Infectious Diseases, Pfizer Inc., Collegeville, PA, USA.
Nephrol Dial Transplant. 2012 Mar;27(3):1207-12. doi: 10.1093/ndt/gfr472. Epub 2011 Aug 24.
The disposition of sulfobutylether-β-cyclodextrin (SBECD), the solubilizing excipient in intravenous (i.v.) voriconazole, was assessed in seven male subjects with end-stage renal disease on hemodialysis and six subjects with normal renal function.
All subjects received twice-daily i.v. voriconazole at the standard voriconazole dose [6 mg/kg (96 mg/kg SBECD) every 12 h (Q12h) on Day 1 followed by 3 mg/kg (48 mg/kg SBECD) Q12h on Days 2-4, with a single i.v. dose on the morning of Day 5]. Subjects were sampled at selected pre-dose trough times, at selected times after infusions and intensively on Day 3 (non-dialysis) and Day 4 (dialysis with high-flux membranes). Compartmental analyses were performed by NONMEM.

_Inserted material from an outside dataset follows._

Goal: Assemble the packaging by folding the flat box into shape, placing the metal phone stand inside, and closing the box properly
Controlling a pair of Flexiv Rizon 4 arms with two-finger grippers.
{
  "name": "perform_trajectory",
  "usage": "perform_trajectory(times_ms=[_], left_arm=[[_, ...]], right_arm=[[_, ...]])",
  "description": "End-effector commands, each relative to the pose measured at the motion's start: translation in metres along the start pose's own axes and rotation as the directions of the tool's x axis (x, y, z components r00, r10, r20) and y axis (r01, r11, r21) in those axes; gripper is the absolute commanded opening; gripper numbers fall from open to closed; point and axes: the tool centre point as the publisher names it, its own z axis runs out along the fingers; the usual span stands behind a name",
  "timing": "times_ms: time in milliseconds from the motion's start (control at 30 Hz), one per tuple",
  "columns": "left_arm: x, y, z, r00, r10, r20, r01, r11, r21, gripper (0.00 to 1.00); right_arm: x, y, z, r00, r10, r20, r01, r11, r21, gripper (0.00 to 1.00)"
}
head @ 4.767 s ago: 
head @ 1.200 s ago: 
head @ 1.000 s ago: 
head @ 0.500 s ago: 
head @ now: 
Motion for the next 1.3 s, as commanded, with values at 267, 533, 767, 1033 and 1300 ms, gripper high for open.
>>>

SBECD disposition was characterized by a two-compartment model. In renal failure, mean central (V(1)) and peripheral compartment volumes (V(2)) were 9.9 and 6.5 L, respectively. In normal subjects, V(1) and V(2) were 9.6 and 5.2 L, respectively; SBECD clearance (CL) was 130 mL/min. CL in renal failure off-dialysis was 2.6 and 48 mL/min during dialysis; mean half-life decreased from 79 to 5 h during dialysis (normal subjects: 2.1 h).
Hemodialysis can significantly reduce levels of SBECD in subjects with end-stage renal disease.
在接受血液透析的 7 名终末期肾病男性患者和 6 名肾功能正常的受试者中评估了磺丁基醚-β-环糊精(SBECD)的处置,SBECD 是静脉注射(IV)伏立康唑的增溶剂。
所有患者在第 1 天接受每日两次 IV 伏立康唑标准剂量[6mg/kg(96mg/kg SBECD),每 12 小时 1 次(Q12h),随后第 2-4 天 3mg/kg(48mg/kg SBECD),第 5 天早晨给予单次 IV 剂量]。在选定的预剂量谷值时间、输注后选定的时间以及第 3 天(非透析)和第 4 天(高通量膜透析)进行密集采样。通过 NONMEM 进行房室分析。
SBECD 处置呈双室模型特征。在肾衰竭中,中央(V1)和外周室体积(V2)的平均值分别为 9.9 和 6.5L。在正常受试者中,V1 和 V2 分别为 9.6 和 5.2L;SBECD 清除率(CL)为 130mL/min。肾衰竭患者在脱透析时 CL 分别为透析时 2.6 和 48mL/min;平均半衰期从 5h 缩短至透析时的 5h(正常受试者:2.1h)。
血液透析可显著降低终末期肾病患者 SBECD 的水平。